Top Level Utilities#

General utility functions for the lyscripts package.

lyscripts.utils.binom_pmf(support: list[int] | ndarray, p: float = 0.5)[source]#

Binomial PMF that is much faster than the one from scipy.

lyscripts.utils.get_dict_depth(nested: dict) int[source]#

Get the depth of a nested dictionary.

>>> get_dict_depth({"a": {"b": 1}})
2
>>> varying_depth = {"a": {"b": 1}, "c": {"d": {"e": 2}}}
>>> get_dict_depth(varying_depth)
3
lyscripts.utils.delete_private_keys(nested: dict) dict[source]#

Delete private keys from a nested dictionary.

A ‘private’ key is a key whose name starts with an underscore. For example:

>>> delete_private_keys({"patient": {"__doc__": "some patient info", "age": 61}})
{'patient': {'age': 61}}
>>> delete_private_keys({"patient": {"age": 61}})
{'patient': {'age': 61}}
lyscripts.utils.flatten(nested: dict, prev_key: tuple = (), max_depth: int | None = None) dict[source]#

Flatten nested dict by creating key tuples for each value at max_depth.

>>> nested = {"tumor": {"1": {"t_stage": 1, "size": 12.3}}}
>>> flatten(nested)
{('tumor', '1', 't_stage'): 1, ('tumor', '1', 'size'): 12.3}
>>> mapping = {"patient": {"#": {"age": {"func": int, "columns": ["age"]}}}}
>>> flatten(mapping, max_depth=3)
{('patient', '#', 'age'): {'func': <class 'int'>, 'columns': ['age']}}

Note that flattening an already flat dictionary will yield some weird results.

lyscripts.utils.unflatten(flat: dict) dict[source]#

Take a flat dictionary with tuples of keys and create nested dict from it.

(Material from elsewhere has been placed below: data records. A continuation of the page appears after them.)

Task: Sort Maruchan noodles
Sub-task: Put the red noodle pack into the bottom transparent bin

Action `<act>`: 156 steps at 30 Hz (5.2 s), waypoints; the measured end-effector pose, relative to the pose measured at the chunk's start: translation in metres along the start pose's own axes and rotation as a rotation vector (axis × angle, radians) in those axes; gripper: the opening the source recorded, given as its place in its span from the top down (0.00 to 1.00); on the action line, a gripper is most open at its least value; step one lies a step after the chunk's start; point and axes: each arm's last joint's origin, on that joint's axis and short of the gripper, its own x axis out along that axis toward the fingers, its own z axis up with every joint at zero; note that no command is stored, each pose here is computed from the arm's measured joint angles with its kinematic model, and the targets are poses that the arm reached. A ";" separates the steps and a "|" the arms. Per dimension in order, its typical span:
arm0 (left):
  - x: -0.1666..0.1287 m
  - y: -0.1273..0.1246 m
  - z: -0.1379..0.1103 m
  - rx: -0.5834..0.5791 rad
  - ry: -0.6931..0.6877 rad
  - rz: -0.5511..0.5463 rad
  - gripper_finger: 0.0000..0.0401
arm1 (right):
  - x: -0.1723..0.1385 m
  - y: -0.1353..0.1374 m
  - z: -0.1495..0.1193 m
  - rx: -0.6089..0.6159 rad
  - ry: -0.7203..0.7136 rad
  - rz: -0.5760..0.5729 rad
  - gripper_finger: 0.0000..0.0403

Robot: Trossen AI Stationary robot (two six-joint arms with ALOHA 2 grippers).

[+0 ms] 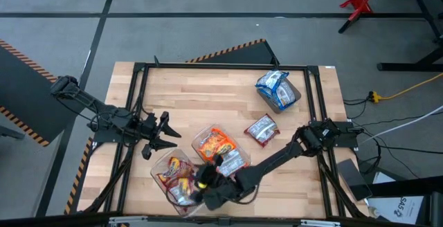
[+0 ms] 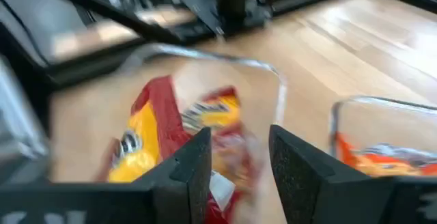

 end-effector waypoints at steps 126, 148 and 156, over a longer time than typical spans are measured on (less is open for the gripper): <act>0.000 0.006 -0.003 -0.045 -0.003 0.161 0.57 | -0.026 0.022 0.018 -1.074 -0.035 0.286 1.00; 0.000 0.006 -0.004 -0.063 0.002 0.163 0.57 | 0.001 0.037 -0.009 -0.774 -0.109 0.231 1.00; -0.001 0.006 -0.004 -0.067 0.001 0.163 0.57 | -0.007 0.039 -0.019 -0.780 -0.025 0.275 1.00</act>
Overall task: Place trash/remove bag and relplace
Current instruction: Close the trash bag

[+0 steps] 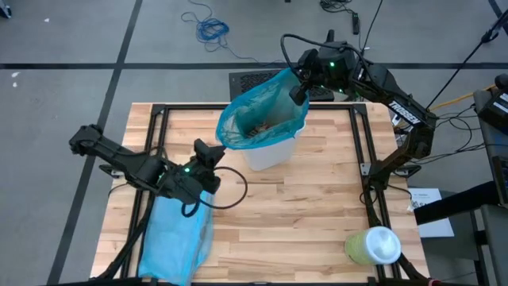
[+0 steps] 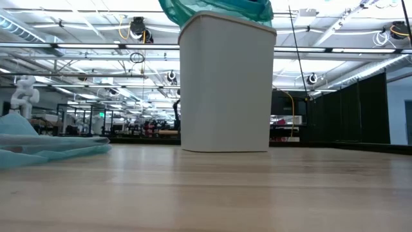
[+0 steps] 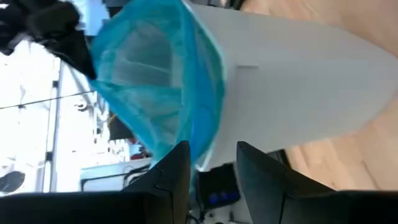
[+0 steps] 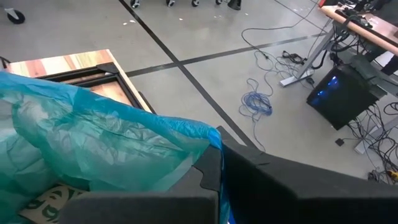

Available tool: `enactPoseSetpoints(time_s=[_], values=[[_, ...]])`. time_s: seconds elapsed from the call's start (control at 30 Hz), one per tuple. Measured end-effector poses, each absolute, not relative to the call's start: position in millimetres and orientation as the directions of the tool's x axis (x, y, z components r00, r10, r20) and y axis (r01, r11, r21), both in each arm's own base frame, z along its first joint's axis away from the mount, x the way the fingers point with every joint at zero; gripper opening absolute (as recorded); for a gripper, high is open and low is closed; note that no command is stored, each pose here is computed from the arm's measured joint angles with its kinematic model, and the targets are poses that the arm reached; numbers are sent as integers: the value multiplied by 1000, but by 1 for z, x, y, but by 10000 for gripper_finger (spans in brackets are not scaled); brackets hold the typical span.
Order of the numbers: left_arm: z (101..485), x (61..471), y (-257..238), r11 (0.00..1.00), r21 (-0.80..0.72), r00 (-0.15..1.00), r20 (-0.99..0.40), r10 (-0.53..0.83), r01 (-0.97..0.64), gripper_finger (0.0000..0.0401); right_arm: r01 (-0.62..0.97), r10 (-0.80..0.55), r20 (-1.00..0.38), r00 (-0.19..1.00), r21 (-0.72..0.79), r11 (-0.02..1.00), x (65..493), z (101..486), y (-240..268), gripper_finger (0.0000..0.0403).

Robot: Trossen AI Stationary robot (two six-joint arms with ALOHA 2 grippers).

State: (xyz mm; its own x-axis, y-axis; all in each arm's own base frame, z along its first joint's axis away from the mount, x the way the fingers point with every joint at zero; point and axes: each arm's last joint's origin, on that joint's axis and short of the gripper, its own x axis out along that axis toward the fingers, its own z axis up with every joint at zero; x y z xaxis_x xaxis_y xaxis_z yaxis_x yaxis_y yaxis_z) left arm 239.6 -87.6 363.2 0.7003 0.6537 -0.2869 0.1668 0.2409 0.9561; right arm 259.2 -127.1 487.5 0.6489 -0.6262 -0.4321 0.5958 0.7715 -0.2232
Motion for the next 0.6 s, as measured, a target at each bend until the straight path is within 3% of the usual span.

>>> flat = {('tumor', '1', 't_stage'): 1, ('tumor', '1', 'size'): 12.3}
>>> unflatten(flat)
{'tumor': {'1': {'t_stage': 1, 'size': 12.3}}}
>>> mapping = {('patient', '#', 'age'): {'func': int, 'columns': ['age']}}
>>> unflatten(mapping)
{'patient': {'#': {'age': {'func': <class 'int'>, 'columns': ['age']}}}}
lyscripts.utils.get_modalities_subset(defined_modalities: dict[str, list[float]], selection: list[str]) dict[str, list[float]][source]#

Of the defined_modalities return only those mentioned in the selection.

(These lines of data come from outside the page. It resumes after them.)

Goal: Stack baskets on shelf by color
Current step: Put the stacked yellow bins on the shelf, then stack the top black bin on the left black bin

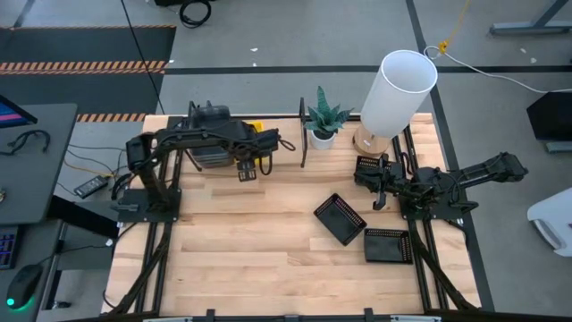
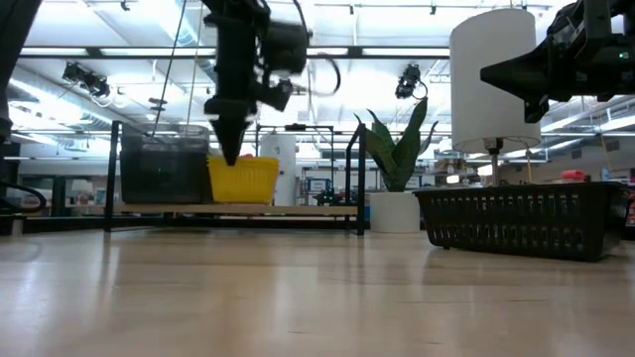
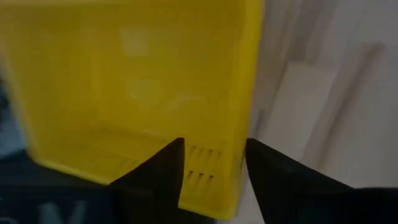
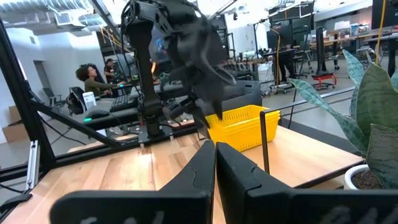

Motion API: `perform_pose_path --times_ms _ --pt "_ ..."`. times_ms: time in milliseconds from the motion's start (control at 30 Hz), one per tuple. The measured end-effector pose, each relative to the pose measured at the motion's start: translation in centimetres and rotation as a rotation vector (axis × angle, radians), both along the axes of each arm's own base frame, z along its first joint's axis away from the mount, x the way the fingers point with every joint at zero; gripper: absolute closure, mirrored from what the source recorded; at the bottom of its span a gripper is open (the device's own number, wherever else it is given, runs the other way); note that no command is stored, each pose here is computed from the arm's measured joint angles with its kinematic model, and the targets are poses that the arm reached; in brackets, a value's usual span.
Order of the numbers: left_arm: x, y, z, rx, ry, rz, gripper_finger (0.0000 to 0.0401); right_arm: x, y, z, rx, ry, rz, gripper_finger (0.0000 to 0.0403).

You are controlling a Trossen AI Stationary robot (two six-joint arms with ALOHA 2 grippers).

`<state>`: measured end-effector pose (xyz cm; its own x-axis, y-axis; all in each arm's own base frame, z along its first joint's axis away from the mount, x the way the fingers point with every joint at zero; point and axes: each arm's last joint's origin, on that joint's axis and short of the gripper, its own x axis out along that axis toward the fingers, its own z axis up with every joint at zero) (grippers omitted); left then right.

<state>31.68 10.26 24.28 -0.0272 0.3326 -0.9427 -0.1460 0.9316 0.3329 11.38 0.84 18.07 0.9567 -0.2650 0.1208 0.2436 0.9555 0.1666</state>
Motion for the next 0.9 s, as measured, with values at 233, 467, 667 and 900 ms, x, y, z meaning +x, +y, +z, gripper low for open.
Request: perform_pose_path --times_ms 233,467,667,900 --pt "0.4 -2.9 4.4 0.095 -0.279 -0.123 0.0214 0.0 0.0 0.0 0.0 0.001 0.0 0.0384" --pt "2.0 -6.7 5.2 -0.145 -0.481 -0.273 0.0229 0.0 0.0 0.0 0.0 0.0 0.0 0.0384" --pt "5.2 -10.8 4.8 -0.275 -0.705 -0.341 0.0228 0.0 0.0 0.0 0.0 0.0 0.0 0.0384" --pt "8.8 -14.3 1.9 -0.237 -0.819 -0.383 0.024 0.0 0.0 0.0 0.0 0.0 0.0 0.0384"
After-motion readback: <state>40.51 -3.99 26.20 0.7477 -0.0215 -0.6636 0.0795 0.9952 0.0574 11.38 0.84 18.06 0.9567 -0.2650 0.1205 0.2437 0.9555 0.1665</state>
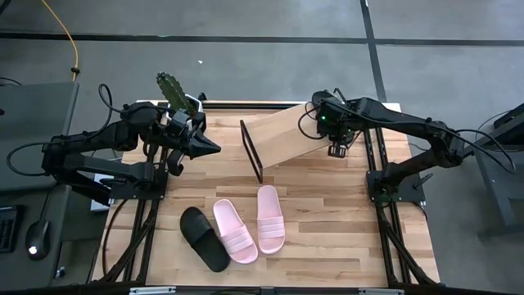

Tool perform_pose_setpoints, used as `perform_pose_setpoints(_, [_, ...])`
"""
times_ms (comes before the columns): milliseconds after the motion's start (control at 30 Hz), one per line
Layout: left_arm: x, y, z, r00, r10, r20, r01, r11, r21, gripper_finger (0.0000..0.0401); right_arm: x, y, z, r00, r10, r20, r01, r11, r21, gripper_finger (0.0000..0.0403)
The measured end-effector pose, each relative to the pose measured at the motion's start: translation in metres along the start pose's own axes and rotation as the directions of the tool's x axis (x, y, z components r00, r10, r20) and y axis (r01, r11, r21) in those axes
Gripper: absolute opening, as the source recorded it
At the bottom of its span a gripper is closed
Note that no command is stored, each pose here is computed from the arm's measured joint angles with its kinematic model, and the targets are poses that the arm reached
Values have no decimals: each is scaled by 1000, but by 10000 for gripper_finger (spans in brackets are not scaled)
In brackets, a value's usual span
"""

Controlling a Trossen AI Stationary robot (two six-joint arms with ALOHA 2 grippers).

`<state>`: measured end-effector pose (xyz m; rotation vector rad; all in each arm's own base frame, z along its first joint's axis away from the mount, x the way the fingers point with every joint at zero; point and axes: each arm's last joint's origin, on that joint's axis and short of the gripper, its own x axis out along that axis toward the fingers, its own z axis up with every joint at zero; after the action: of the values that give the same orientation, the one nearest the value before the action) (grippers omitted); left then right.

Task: Pick and place slides into the shelf
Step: Put the right black slide on the shelf

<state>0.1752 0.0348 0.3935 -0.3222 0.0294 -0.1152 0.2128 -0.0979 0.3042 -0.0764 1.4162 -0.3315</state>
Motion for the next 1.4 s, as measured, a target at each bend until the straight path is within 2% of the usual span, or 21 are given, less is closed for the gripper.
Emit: perform_pose_setpoints(1400, [0,1,-2,1000,6,-20,-6,1000,-8,1,0,-2,-6,995,-76,-70,80,995,53,0])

>>> modalities = {"CT": [0.76, 0.81], "MRI": [0.63, 0.86]}
>>> get_modalities_subset(modalities, ["CT"])
{'CT': [0.76, 0.81]}
lyscripts.utils.load_patient_data(file_path: Path, **read_csv_kwargs: dict) DataFrame[source]#

Load patient data from a CSV file stored at file.

lyscripts.utils.load_yaml_params(file_path: Path) dict[source]#

Load parameters from a YAML file.

lyscripts.utils.load_model_samples(file_path: Path, name: str = 'mcmc', flat: bool = True, discard: int = 0, thin: int = 1) ndarray[source]#

Load MCMC samples stored in HDF5 file at file_path under a key name.

lyscripts.utils.get_hdf5_backend(file_path: Path, dataset: str = 'mcmc', nwalkers: int | None = None, ndim: int | None = None, reset: bool = False) HDFBackend[source]#

Open an HDF5 file at file_path and return a backend.